Oh boy, they can't. Those are inexperienced vibe coding their idea of how product management could be done but lacking the experience to realize it doesn't work that way. How many of these claude code wrappers have been posted here in the last weeks? Must be a higher two digit.
I think a lot of the AI stuff suffers from being better suited to showing off than actually working. How often have I thought, or worse told my friends, that it one shotted some issue of mine only to realize later that it was only partially working. Devils in the details.

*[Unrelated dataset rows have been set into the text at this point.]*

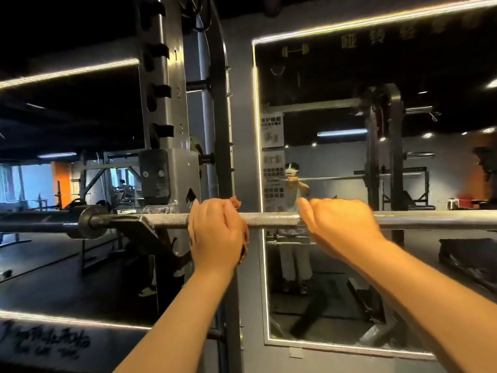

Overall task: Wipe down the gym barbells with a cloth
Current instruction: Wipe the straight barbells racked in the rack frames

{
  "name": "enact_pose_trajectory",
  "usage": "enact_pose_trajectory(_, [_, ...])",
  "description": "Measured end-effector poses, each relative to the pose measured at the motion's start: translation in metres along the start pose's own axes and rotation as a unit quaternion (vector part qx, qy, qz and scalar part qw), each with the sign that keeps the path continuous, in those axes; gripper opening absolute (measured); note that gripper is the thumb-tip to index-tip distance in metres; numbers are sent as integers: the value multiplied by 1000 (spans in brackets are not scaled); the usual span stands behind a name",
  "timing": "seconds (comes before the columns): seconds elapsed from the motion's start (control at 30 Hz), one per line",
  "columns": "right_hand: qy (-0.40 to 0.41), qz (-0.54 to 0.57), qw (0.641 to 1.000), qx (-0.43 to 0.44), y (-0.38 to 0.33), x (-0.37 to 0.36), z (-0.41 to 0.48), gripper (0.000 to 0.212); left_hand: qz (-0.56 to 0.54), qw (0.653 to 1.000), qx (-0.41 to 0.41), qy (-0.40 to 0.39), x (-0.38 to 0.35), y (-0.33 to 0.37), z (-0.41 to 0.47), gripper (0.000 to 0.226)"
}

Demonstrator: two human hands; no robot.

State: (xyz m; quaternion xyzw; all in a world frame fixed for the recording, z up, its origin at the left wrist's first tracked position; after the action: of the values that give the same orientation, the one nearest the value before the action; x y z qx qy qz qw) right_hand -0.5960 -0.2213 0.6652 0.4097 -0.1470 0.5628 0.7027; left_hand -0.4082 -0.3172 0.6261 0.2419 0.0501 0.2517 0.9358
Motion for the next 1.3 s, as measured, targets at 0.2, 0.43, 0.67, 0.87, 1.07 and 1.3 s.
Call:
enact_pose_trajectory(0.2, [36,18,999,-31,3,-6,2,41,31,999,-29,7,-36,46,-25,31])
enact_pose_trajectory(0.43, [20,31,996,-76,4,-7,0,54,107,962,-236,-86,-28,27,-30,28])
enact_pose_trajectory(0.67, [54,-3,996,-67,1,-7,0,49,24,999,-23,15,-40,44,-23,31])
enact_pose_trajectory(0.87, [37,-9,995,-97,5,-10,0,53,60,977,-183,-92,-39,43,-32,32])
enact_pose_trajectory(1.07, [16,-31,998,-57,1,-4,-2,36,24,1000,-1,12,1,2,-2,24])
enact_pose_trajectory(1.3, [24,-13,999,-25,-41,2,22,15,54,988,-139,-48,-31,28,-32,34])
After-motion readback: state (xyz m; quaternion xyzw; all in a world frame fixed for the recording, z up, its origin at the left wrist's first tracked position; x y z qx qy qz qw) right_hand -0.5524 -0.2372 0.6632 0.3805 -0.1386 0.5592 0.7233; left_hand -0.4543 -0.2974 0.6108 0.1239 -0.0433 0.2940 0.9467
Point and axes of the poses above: each hand's wrist, its own z-axis towards the middle knuckle, its own x-axis out of the back of the hand, y = z × x, the point moved 4 cm from there along z, towards the middle knuckle, and after that the axes turned 9 degrees about x, right-handed, at the moved point
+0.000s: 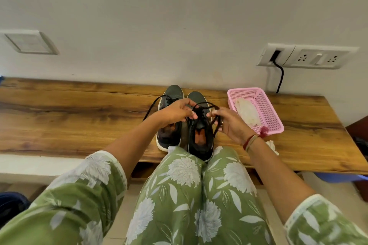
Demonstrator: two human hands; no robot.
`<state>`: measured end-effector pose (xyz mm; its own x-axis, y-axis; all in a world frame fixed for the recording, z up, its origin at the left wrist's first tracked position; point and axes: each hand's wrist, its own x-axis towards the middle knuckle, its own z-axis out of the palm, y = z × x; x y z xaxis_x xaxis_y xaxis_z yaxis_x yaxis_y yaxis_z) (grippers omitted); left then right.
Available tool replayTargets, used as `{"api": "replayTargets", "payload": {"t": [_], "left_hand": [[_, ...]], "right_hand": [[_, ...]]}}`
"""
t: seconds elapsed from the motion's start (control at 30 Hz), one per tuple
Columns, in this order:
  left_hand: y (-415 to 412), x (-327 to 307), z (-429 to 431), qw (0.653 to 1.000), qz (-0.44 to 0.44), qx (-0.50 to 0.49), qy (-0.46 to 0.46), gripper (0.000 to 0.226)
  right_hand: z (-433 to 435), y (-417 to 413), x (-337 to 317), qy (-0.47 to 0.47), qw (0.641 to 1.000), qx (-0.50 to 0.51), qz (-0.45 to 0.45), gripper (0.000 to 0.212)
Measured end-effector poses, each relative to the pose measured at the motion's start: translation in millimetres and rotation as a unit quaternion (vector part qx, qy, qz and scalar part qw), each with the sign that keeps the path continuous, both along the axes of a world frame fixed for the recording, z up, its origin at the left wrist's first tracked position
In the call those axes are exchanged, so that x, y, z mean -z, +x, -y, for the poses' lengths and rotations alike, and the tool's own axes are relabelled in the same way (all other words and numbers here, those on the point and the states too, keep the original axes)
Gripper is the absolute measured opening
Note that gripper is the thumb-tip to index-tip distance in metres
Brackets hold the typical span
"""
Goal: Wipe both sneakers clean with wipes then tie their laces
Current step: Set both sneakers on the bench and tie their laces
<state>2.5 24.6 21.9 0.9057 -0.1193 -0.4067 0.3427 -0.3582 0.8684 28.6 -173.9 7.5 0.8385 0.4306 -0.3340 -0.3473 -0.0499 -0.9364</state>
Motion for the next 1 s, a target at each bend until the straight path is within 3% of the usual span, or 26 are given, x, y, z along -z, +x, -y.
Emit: {"api": "replayTargets", "payload": {"t": [0.2,0.3,0.4,0.57,0.63,0.7,0.73,0.77,0.83,0.93,1.0], "left_hand": [[-2,5,13,0.991,0.002,-0.095,-0.096,0.009],[-2,2,21,0.989,-0.02,-0.091,-0.114,0.009],[-4,0,21,0.986,-0.034,-0.095,-0.136,0.01],[-4,8,14,0.978,-0.05,-0.112,-0.17,0.011],[-4,10,15,0.974,-0.054,-0.116,-0.185,0.012],[-5,11,16,0.967,-0.053,-0.131,-0.212,0.014],[-4,11,16,0.961,-0.053,-0.143,-0.229,0.016],[-4,12,17,0.956,-0.052,-0.153,-0.243,0.018],[-3,12,17,0.953,-0.049,-0.162,-0.253,0.021],[-4,13,18,0.957,-0.041,-0.155,-0.24,0.02],[-5,13,18,0.965,-0.031,-0.141,-0.219,0.019]], "right_hand": [[5,17,-20,0.187,0.976,0.05,-0.094,0.009],[6,25,-27,0.326,0.905,0.211,-0.174,0.011],[15,35,-35,0.358,0.844,0.34,-0.212,0.02],[24,42,-43,0.29,0.868,0.318,-0.248,0.018],[23,43,-45,0.222,0.898,0.303,-0.229,0.012],[18,36,-38,-0.049,0.956,0.278,-0.083,0.016],[12,31,-30,-0.199,0.939,0.278,0.036,0.019],[6,24,-25,-0.258,0.918,0.266,0.141,0.019],[-6,13,-14,-0.224,0.937,0.167,0.208,0.018],[-19,4,-1,-0.212,0.964,-0.006,0.158,0.013],[-24,4,7,-0.213,0.962,0.003,0.173,0.008]]}}
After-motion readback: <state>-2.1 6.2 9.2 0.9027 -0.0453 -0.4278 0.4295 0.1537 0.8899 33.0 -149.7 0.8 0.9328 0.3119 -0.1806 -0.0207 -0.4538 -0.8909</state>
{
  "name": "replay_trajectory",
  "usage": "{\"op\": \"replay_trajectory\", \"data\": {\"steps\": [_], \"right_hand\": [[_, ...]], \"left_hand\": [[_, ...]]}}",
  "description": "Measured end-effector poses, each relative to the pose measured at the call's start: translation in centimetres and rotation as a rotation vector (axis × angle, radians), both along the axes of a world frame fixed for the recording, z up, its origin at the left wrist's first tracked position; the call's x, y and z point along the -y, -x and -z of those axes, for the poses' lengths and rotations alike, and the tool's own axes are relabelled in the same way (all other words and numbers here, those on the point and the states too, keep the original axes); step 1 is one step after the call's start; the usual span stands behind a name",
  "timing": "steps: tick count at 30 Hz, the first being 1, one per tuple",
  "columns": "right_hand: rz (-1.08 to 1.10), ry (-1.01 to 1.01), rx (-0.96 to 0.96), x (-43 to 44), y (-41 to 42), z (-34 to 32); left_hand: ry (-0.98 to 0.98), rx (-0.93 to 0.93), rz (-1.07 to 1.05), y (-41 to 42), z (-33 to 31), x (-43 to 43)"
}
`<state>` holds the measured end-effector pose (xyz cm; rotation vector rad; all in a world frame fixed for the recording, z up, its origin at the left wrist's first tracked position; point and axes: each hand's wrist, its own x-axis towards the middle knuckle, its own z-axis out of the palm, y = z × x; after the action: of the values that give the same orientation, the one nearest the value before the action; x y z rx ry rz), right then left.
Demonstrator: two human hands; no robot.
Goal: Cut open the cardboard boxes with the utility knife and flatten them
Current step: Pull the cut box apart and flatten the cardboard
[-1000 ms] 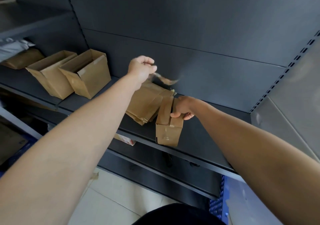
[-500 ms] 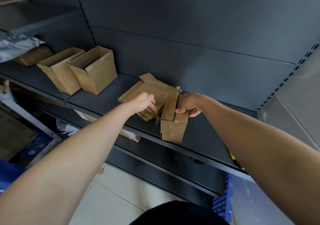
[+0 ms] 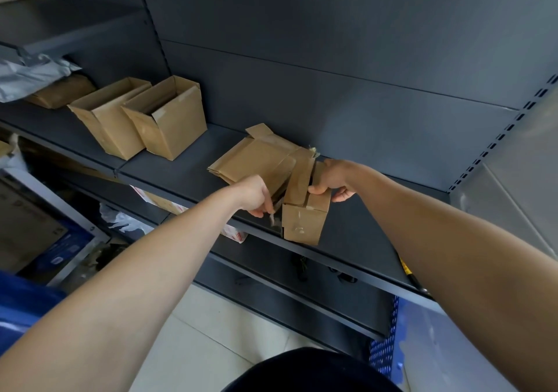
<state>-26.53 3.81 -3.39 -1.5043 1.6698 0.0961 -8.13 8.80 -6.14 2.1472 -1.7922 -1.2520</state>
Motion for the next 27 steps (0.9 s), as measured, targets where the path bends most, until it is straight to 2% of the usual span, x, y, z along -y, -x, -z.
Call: {"op": "replay_trajectory", "data": {"steps": [6, 10, 14, 20, 23, 27], "right_hand": [[0.009, -0.001, 0.007, -0.2, 0.0, -0.2], [0.016, -0.01, 0.038, -0.2, -0.1, -0.4], [0.031, -0.028, 0.05, 0.0, -0.2, -0.4], [0.022, -0.038, 0.018, 0.2, -0.6, -0.4], [0.023, -0.037, 0.015, 0.2, -0.7, -0.4], [0.028, -0.026, 0.01, 0.1, -0.8, -0.2]], "left_hand": [[-0.069, 0.161, 0.114, 0.3, 0.6, -0.3], [0.096, 0.266, 0.173, 0.5, 0.2, -0.2], [0.088, 0.073, 0.205, 0.3, 0.2, 0.1], [0.114, -0.176, 0.081, 0.2, -0.3, 0.3], [0.148, -0.215, 0.017, 0.3, -0.1, 0.5], [0.097, -0.299, -0.111, 0.8, 0.5, 0.8]]}}
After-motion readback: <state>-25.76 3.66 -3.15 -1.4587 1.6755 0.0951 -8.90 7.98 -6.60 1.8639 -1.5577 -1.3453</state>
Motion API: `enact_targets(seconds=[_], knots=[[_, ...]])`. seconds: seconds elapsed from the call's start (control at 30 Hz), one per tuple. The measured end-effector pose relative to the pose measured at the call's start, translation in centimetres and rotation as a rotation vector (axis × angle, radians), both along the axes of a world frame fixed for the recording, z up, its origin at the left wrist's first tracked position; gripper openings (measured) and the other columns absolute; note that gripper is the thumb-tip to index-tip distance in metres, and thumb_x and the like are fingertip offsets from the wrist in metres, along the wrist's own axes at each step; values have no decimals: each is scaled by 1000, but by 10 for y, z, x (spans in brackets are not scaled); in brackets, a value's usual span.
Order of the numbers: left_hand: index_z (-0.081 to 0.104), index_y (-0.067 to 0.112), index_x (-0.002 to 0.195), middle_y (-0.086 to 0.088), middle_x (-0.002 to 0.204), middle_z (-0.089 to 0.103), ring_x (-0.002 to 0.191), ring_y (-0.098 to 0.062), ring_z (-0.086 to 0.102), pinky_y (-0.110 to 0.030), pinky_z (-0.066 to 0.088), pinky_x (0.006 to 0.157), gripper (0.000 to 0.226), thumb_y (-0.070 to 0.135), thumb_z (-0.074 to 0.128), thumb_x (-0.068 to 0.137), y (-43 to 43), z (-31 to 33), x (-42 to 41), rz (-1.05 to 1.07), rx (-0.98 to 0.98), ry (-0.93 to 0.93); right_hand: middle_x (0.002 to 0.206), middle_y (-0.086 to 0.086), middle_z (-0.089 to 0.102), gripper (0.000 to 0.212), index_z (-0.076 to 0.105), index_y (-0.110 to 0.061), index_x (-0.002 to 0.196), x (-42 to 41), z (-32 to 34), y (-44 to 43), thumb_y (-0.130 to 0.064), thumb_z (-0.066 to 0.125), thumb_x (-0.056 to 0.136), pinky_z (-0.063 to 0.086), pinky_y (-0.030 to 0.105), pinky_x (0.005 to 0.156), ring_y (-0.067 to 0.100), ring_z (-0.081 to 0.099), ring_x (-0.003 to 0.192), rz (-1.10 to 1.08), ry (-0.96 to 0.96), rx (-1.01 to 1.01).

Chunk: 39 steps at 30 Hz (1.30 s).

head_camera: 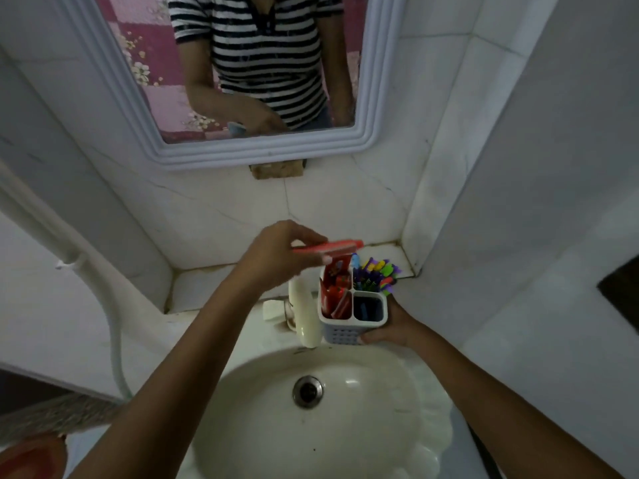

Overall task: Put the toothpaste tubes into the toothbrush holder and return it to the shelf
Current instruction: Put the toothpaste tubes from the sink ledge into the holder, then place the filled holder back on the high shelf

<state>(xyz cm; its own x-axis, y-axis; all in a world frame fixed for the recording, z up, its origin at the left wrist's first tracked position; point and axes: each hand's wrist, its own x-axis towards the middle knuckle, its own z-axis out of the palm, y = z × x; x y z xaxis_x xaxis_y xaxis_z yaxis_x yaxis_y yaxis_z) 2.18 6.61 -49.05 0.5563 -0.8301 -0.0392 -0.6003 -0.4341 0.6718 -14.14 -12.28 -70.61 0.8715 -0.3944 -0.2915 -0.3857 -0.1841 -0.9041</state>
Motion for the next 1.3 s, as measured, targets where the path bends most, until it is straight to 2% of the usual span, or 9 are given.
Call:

I could not even (as of yesterday) get some boilerplate code out of AI. It very confidently spitted code which would not even compile (multiple times). Yes, it is better than parsing StackoverFlow pages when I have some specific task or error and sometimes slightly better than reading a bunch of docs for a library, but even then I have to verify if it is giving code / examples from latest versions.
You can just tell it to read library code in npm_modules or wherever you have vendored libs in your framework. I for example give it whole demo examples and just say look at @demos/ how to do this. Cursor / CC authors don't add these prompts as this would be costly for them (and they run at loss likely now).
Through multi pass development. It's a bit like how processes happen inside a biological cell. There is no structure there. Structure emerges out of chaos. Same thing is with AI coding tools. Especially Claude code. We are letting code evolve to pass our quality gates. I do get to sit on my hands a lot though which frees up my time.
Yeah, I agree. I never let the AI make any architectural decisions (and I also watch Claude Code like a hawk lol). That being said, since we started using this system, we noticed that our PRDs and implementation plans (epics) became more detailed, giving the AI a lot less wiggle room.
Essentially, I'm treating Claude Code as a very fast junior developer who needs to be spoon-fed with the architecture.
I've seen that happen but usually with code bases that are either not very well documented (reference docs) or that have a lot of abstractions and are complicated
you cant make 90% of your codebase ai generated if you reuse code all the time, just dont abstract.